Nachdem ich nach der Orientierungswoche ja noch viel orientierungsloser war als vorher, so weiß ich heute endlich, welche Kurse ich belegen werde und wann ich mich wo einzufinden habe.
An der Karlsuniversität (in der Tschechischen Republik allgemein?) gibt es die Regel, dass ein jeder Student in den ersten zwei Vorlesungswochen so viele Kurse besuchen und ausprobieren kann und darf, wie er möchte. Am Ende der zweiten Woche – heute – muss er sich dann registrieren und bis Ende des Semesters bei seiner Auswahl bleiben.

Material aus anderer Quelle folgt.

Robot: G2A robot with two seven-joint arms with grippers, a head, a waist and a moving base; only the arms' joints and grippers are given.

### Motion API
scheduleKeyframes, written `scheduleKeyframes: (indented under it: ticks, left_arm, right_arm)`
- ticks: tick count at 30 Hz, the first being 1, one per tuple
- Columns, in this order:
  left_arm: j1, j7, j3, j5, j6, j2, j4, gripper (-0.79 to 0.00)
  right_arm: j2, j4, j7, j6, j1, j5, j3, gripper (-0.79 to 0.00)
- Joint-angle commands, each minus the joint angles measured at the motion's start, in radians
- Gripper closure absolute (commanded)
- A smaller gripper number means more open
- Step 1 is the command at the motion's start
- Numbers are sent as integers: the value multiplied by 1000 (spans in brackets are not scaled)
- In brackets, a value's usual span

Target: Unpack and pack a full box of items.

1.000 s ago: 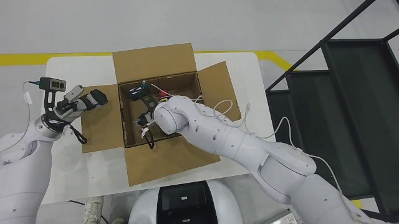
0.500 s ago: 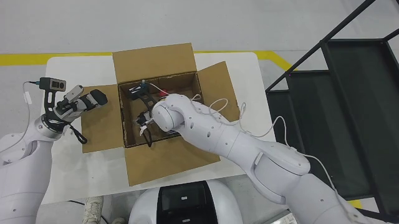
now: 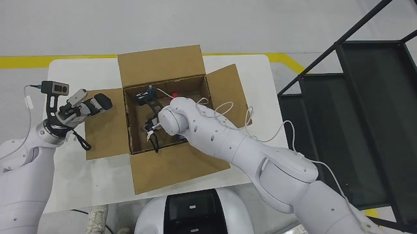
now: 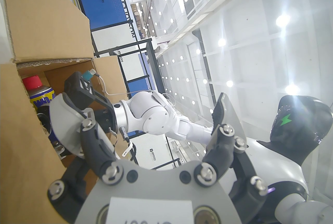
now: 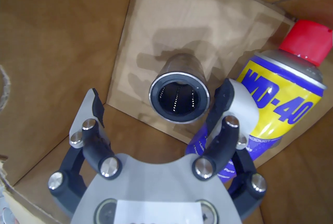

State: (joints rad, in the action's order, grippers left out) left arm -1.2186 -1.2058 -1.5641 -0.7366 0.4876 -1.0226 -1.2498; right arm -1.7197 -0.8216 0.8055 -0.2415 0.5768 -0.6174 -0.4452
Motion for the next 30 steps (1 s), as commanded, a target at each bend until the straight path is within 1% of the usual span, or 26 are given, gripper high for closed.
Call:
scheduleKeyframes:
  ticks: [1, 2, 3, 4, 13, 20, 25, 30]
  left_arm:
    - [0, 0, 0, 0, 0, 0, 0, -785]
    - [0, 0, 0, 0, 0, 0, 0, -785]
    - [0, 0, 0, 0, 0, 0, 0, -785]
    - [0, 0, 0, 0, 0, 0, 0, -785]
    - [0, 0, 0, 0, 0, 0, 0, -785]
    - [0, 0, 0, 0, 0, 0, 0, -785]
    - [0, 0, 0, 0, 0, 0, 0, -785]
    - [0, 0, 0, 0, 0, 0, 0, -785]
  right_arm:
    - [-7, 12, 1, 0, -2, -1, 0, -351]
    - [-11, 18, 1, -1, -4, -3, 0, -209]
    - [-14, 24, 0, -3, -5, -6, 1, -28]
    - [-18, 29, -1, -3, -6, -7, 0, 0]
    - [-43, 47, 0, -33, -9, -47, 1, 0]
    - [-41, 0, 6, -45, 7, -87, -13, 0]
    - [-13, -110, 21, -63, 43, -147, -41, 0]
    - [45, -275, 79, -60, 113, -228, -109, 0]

Diese Teste-zwei-Wochen-was-du-willst-Regelung hat schon so ihre Vorteile: In den letzten zwei Wochen habe ich einfach alle möglichen Kurse besucht, deren Titel und Beschreibungen interessant klangen. Nicht selten musste ich feststellen, dass der tatsächliche Inhalt überhaupt nicht dem entspricht, was man anhand der Beschreibung im Vorlesungsverzeichnis erwartet hätte. Bei etwa der Hälfte der Kurse bleibt es also bei einem Test. Es lohnt sich natürlich auch immer, auszuloten, welche Leistungen man erbringen muss, um einen benoteten Schein zu erwerben. Man möchte sich ja nicht überarbeiten in seinem Auslandsemester und aber gleichzeitig keine Zeit verlieren. Handeln also, ganz nach dem ökonomischen Prinzip „durch minimalen Einsatz einen maximalen Output erzielen“, dass in der Betriebswirtschaft zwar als unsinnig, oder gar nicht existent gilt, meiner Meinung nach jedoch die effizienteste Art zu studieren beschreibt.
Nachteil der Zwei-Testwochen-Regel ist ein furchtbares Durcheinander. So bekomme ich täglich Emails, in denen Ort- und Zeitänderungen mitgeteilt, Kurse ganz abgesagt oder auch ganz neu angeboten werden. Nachdem ich es zweimal versuchte, einen Englischkurs zu besuchen, mit dem Ergebnis, dass beide Male kein Lehrer erschien, hat man uns mitgeteilt, dass der Kurs erst am 18. März, also vier Wochen nach offiziellem Vorlesungsbeginn, startet. Auch das ist also möglich…
In den ersten Wochen ist also Geduld angesagt. Das Niveau der Lehrveranstaltungen entspricht selten dem, was man aus Deutschland gewöhnt ist, was man aber nicht auf den Lehrbetrieb an der Karlsuniversität allgemein beziehen sollte, da es sich bei den Kursen die wir besuchen, ja um spezielle Erasmus-Kurse handelt. Man sollte sich nicht ärgern, wenn man sich nach einer kurzen Nacht in aller Frühe aus der Bettdecke schält, um dann festzustellen, dass es vergeblich war. Kurs fällt aus, Büro ist geschlossen, Raumnummer nicht existent. Ist es nicht vielleicht gerade dieses Chaos, das ein Auslandssemester reizvoll macht?